At the meeting of the Private Music and Video Recording Subcommittee, two points were discussed: charging a copyright levy (the so-called iPod levy [iPod課金]) for “video and audio devices with built-in HDD or flash memory storage” such as iPods and HDD recorders, and the outlawing of downloaded contents that have been copied illegally. Due to strong objections on the part of those from the [device] makers in the committee, conclusions on the issue of the iPod levy were postponed; a declaration of strong support from the rights holders in the committee, however, combined with passive support from other committee members, solidified a plan for legal revision to outlaw downloads.

IT journalist Daisuke Tsuda, a member of the subcommittee himself, was reportedly the only one to voice opposition at the meeting [ja]. After the meeting ended, Tsuda reported on his Twitter feed what had happened:


They're determined to make downloads the target this time. Streaming is not covered though. Which means that just looking at illegal videos on YouTube and Nico Nico Douga is okay. I guess in the future there will be a lot of excitement in Japan about services that allow you to do this and that through streaming. By the way, Dwango [the company that operates Nico Nico Douga] said in last year's public comments that it approves of the outlawing of downloads.

In a later interview [ja], Tsuda explained that the delay in moving ahead with the ban on downloads had been triggered by a conflict among members of the subcommittee, with copyright holders and the Japan Electronics and Information Technology Industries Association [JEITA] having reportedly hit a stalemate over the charging of a copyright levy for devices such as the iPod. This left the committee deadlocked [ja] as of last Spring, until finally they decided to move ahead with the downloads legislation (which they could agree on) and put aside the iPod levy for the time being.

Tsuda answers questions on 2-Channel's VIP Board

Screenshot from the thread started by Daisuke Tsuda at 2channel's VIP Board on Oct. 20th

When news of the plans for download legislation came out on Tsuda's Twitter feed, many readers wanted to know more, so Tsuda decided on Oct. 20th to start a thread at the VIP Board on 2-channel [ja], Japan's largest bulletin board. He titled the thread with a question: “The legislation outlawing downloads [of copyrighted material] is nearly finalized, do you have any questions?” [ja]. Readers began posting questions, which Tsuda answered.

Responding to one commenter, Tsuda explained who it was that was pushing for the legislation, and why:


The ones who are really demanding this outlawing of downloads are the record companies and movie companies, and the game industry.
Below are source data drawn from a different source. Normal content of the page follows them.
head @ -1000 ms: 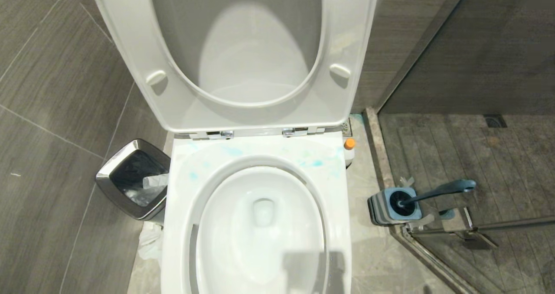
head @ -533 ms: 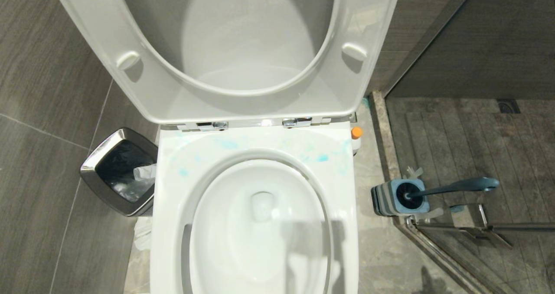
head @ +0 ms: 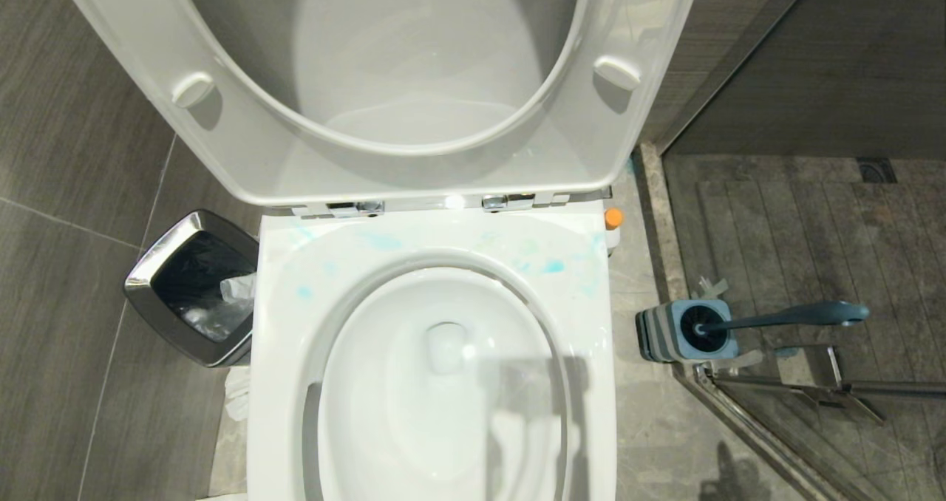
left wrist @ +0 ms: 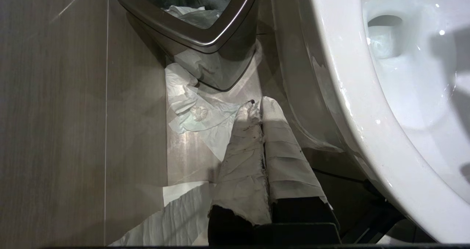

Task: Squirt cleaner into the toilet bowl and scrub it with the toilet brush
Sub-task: Pour in the cleaning agent

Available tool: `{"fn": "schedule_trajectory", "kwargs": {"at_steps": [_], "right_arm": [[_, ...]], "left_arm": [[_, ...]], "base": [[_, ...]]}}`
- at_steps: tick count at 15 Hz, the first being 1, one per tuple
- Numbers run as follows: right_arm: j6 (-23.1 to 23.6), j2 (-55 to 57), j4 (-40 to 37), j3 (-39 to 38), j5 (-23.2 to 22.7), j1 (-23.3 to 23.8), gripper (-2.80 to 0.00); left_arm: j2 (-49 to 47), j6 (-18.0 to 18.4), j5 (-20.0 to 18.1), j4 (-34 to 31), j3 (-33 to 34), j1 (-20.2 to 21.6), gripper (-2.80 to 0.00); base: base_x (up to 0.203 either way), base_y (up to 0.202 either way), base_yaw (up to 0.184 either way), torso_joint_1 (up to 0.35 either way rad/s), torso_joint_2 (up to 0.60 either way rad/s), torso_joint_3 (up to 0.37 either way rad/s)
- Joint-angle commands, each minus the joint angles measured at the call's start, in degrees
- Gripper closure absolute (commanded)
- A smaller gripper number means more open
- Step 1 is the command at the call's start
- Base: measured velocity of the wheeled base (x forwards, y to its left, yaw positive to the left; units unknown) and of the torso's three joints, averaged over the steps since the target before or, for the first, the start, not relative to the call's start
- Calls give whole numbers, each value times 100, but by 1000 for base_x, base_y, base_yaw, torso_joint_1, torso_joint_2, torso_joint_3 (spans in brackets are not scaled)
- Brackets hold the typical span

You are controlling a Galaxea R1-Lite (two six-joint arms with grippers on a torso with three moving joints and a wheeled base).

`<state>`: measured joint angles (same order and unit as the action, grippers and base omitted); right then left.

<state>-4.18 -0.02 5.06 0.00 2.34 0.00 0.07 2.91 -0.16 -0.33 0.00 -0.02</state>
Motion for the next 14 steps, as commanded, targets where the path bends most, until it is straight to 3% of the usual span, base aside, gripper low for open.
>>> {"fn": "schedule_trajectory", "kwargs": {"at_steps": [1, 10, 14], "right_arm": [[-3, 2, 1, -141, 3, 0, 0], [5, 2, -7, -139, 3, 0, 0], [4, 70, -408, -13, 11, 0, 0]], "left_arm": [[-7, -1, -2, -2, 0, 2, 0], [-7, 34, -11, -11, 0, 2, 0], [-7, 26, -11, -11, 0, 2, 0]], "base": [[0, 0, 0, 0, 0, 0], [0, 0, 0, 1, 0, -57], [0, 0, 0, 0, 0, 0]]}}
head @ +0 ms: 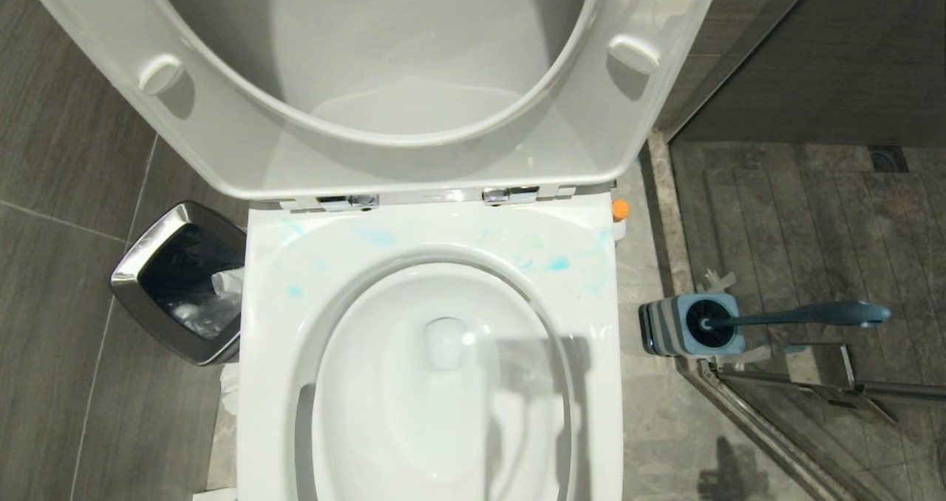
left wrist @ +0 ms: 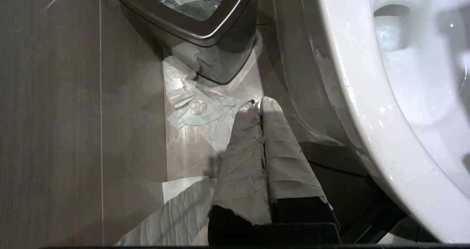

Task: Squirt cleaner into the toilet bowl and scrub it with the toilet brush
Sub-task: Pour in the cleaning agent

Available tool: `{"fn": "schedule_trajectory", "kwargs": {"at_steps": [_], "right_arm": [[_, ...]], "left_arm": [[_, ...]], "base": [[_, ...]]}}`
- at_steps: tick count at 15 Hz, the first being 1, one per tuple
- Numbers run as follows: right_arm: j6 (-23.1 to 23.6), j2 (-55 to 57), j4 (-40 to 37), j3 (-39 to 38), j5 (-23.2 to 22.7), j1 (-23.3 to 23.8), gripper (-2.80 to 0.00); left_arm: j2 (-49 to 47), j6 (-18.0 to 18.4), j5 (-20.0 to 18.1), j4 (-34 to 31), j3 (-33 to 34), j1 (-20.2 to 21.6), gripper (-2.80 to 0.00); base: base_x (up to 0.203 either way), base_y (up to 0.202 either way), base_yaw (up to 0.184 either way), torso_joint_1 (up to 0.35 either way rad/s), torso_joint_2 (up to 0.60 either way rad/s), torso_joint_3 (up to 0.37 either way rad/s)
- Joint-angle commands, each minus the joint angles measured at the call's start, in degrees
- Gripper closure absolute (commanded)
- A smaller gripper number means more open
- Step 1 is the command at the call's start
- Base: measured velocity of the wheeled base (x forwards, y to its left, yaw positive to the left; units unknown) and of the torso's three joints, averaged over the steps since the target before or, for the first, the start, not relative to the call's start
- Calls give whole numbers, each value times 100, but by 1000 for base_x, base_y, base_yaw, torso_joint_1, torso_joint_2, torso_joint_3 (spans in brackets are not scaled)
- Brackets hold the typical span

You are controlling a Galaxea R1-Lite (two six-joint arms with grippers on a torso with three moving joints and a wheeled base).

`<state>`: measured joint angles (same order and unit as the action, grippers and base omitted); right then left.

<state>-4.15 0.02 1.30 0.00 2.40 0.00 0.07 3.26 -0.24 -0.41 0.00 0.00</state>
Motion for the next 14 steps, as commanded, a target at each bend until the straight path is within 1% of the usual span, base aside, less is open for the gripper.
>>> {"fn": "schedule_trajectory", "kwargs": {"at_steps": [1, 2, 3, 5, 7, 8, 11, 14], "right_arm": [[3, 188, -41, -5, 6, 0, 0], [27, 340, -68, 66, -4, 0, 0], [20, 480, -254, 322, -47, 0, 0], [-145, 891, -1088, 1205, -236, 0, 0], [-309, 1427, -1939, 1990, -609, 0, 0], [-339, 1748, -2251, 2275, -879, 0, 0], [-364, 3001, -2568, 2969, -1580, 0, 0], [-369, 4654, -2645, 3575, -1851, 0, 0]], "left_arm": [[-7, -10, -2, -11, 0, 0, 0], [-7, -10, -2, -11, 0, 0, 0], [-7, -1, -2, -2, 0, 0, 0], [-7, 8, -2, 6, 0, 0, 0], [-7, 7, -2, 7, 0, 0, 0], [-7, 8, -2, 15, 0, 0, 0], [-7, 8, -11, 6, 0, 0, 0], [-7, 8, -20, 10, 0, 0, 0]], "base": [[0, 0, 0, 0, 0, 0], [0, 0, 0, 0, 0, 0], [0, 0, 0, 0, 0, 0], [0, 0, 0, 0, 0, 0], [0, 0, 0, 0, 0, 0], [0, 0, 0, 0, 0, 0], [0, 0, 0, 0, 0, 0], [0, 0, 0, 0, 0, 0]]}}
The record companies in particular are not able to sell CDs, and they need to protect the growing chaku-uta [ring tone] business, that's why they want to do something about the present situation in which there are illegal chaku-uta on the net, and middle and high-school students copying music like crazy onto SD cards. Middle and high-school students showing off their warez also probably also has somewhat of an impact.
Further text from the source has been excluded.